The Equal Employment Opportunity Commission (EEOC) is seeking results at any stage in the talent acquisition process that have an adverse impact, perhaps a stage of the process that does not move enough women or minorities into the next phase. Companies are now required to gather more specific data on the candidates. The EEOC can then audit that information to see if discrimination, accidentally or otherwise, is taking place.

The agency completed nearly 4,000 compliance audits in 2006 and recovered $51.5 million for workers subjected to unlawful discrimination, up more than 78 percent from 2001. The audits are designed to ferret out obvious cases of hiring discrimination and also the more subtle forms of "systemic discrimination" that spring from the process itself rather than any calculated desire to exclude minorities and women.

The federal agency contends that the only way to judge whether a company is discriminating is to look at not just the final applicants, but the bigger universe of potential job candidates.

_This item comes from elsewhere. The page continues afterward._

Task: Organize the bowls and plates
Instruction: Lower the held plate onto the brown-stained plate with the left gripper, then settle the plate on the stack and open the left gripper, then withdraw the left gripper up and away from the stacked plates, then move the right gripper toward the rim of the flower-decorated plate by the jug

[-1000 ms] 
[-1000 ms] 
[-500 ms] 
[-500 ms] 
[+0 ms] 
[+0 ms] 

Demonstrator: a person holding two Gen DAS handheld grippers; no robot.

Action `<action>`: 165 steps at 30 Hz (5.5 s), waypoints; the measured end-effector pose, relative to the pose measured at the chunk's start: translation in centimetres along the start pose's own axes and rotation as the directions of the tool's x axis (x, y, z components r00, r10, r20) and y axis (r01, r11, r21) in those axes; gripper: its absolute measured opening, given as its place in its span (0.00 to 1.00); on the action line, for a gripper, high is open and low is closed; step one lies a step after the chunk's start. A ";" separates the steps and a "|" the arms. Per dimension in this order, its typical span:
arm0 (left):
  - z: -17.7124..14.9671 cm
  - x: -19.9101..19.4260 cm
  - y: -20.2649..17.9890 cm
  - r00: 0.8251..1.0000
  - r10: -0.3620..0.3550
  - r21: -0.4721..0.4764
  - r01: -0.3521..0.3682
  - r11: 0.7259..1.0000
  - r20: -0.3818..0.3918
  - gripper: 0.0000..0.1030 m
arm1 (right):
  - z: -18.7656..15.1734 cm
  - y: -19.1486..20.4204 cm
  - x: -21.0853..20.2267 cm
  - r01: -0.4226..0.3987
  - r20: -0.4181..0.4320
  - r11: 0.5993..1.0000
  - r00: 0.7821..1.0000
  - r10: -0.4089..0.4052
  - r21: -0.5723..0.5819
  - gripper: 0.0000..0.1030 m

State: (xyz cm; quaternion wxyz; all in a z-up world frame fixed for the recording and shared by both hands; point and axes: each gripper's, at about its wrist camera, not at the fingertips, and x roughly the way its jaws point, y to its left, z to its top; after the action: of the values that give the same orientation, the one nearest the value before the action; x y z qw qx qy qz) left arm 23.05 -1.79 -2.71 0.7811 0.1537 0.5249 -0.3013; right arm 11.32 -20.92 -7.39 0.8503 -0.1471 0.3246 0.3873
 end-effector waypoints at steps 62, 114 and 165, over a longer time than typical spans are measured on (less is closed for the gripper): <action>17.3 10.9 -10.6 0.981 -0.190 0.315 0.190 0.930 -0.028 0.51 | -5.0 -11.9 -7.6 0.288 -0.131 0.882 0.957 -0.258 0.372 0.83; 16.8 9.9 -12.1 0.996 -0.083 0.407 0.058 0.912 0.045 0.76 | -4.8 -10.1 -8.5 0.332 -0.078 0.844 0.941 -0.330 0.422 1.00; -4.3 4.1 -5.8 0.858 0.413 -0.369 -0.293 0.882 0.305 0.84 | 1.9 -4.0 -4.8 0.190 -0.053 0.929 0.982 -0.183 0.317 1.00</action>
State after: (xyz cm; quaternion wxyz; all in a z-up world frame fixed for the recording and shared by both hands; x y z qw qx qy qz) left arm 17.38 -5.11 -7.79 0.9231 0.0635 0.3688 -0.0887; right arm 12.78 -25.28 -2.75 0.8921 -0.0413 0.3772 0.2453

For example, a company may consistently pick white males for jobs because it isn't giving enough attention to recruiting minorities and females.

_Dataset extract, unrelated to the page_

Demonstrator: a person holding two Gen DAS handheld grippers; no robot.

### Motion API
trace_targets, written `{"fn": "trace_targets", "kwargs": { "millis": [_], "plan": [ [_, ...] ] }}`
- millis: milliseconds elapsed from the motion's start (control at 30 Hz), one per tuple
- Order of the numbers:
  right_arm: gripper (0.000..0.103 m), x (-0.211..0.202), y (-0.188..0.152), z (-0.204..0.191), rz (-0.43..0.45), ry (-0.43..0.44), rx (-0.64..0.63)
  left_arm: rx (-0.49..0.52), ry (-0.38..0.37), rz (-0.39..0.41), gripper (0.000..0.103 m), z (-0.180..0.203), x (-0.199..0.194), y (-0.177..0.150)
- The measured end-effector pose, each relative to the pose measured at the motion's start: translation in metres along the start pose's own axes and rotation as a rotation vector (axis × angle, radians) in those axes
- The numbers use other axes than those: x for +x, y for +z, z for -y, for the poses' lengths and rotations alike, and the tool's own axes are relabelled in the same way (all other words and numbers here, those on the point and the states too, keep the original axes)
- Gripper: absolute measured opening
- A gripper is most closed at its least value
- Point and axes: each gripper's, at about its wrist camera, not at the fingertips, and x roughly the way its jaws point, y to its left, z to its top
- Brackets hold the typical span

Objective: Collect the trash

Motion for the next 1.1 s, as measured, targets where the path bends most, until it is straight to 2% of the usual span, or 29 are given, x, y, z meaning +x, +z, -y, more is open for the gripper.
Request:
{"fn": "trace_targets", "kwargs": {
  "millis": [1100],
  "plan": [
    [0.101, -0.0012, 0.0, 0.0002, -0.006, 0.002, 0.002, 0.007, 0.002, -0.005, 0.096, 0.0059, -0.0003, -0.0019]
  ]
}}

A division of the U.S. Labor Department, the OFCCP oversees all vendors who supply goods and services to the government.

The OFCCP's new rules reflect a fundamental change in the way companies recruit and hire candidates. Where once a job-seeker would visit a company and hand in a résumé or perhaps mail it to a hiring manager, now open jobs can attract thousands and sometimes hundreds of thousands of applications through online job sites.

Companies seeking candidates to fill job slots are responsible not just for how they handle the hiring process, but for actions on their behalf by third-party recruitment services.

The agency formulated a definition of just what constitutes an "Internet applicant."

These include four basic requirements: the applicant expressed interest, was considered for the job, met the basic qualifications and stayed in the process through to hire.

The hiring process becomes like a pebble dropped into a pond. Companies only wanted to consider the first ripple, according to attorney Matt Halpern, a partner with Jackson Lewis LLP and head of the firm's affirmative action practice group. That first ripple is the final round before a candidate is hired, and therefore the number of potential candidates is much smaller than the entirety of the group that sent in résumés.

"[The requirement] extends out a few ripples from where the pebble struck the water instead of including the whole ocean [as OFCCP originally wanted]," said Halpern.

While companies welcomed this definition because it enabled them to exclude a significant portion of those applicants who initially expressed interest, it also carried a not-so-welcome record-keeping requirement. Companies must solicit race, gender and ethnicity information from those job-seekers. They must also keep records of how they conducted searches so that during audits the OFCCP can re-create the pool of candidates from which the company made its selection. That means hiring managers must be able to prove they considered other people for a particular job.

Companies are eager to be in compliance since not doing so could prove to be expensive. Last January an administrative law judge approved a consent decree between the OFCCP and Goodyear Tire & Rubber Co. requiring the company to pay $925,000 in back wages to 800 female job applicants who alleged hiring discrimination at a plant in Virginia. The company agreed to hire 60 of the women, conduct annual training for plant managers and provide semiannual reports to document compliance.

"If your discrimination occurred two years ago, there's two years of back pay to be recovered and paid to the individuals that were affected," said David Scheffler, director of recruitment compliance and sales engineering at HRworks.

At the heart of this increased activity is an active case management system that uses statistical tools to prioritize reviews of recruiting and employment practices.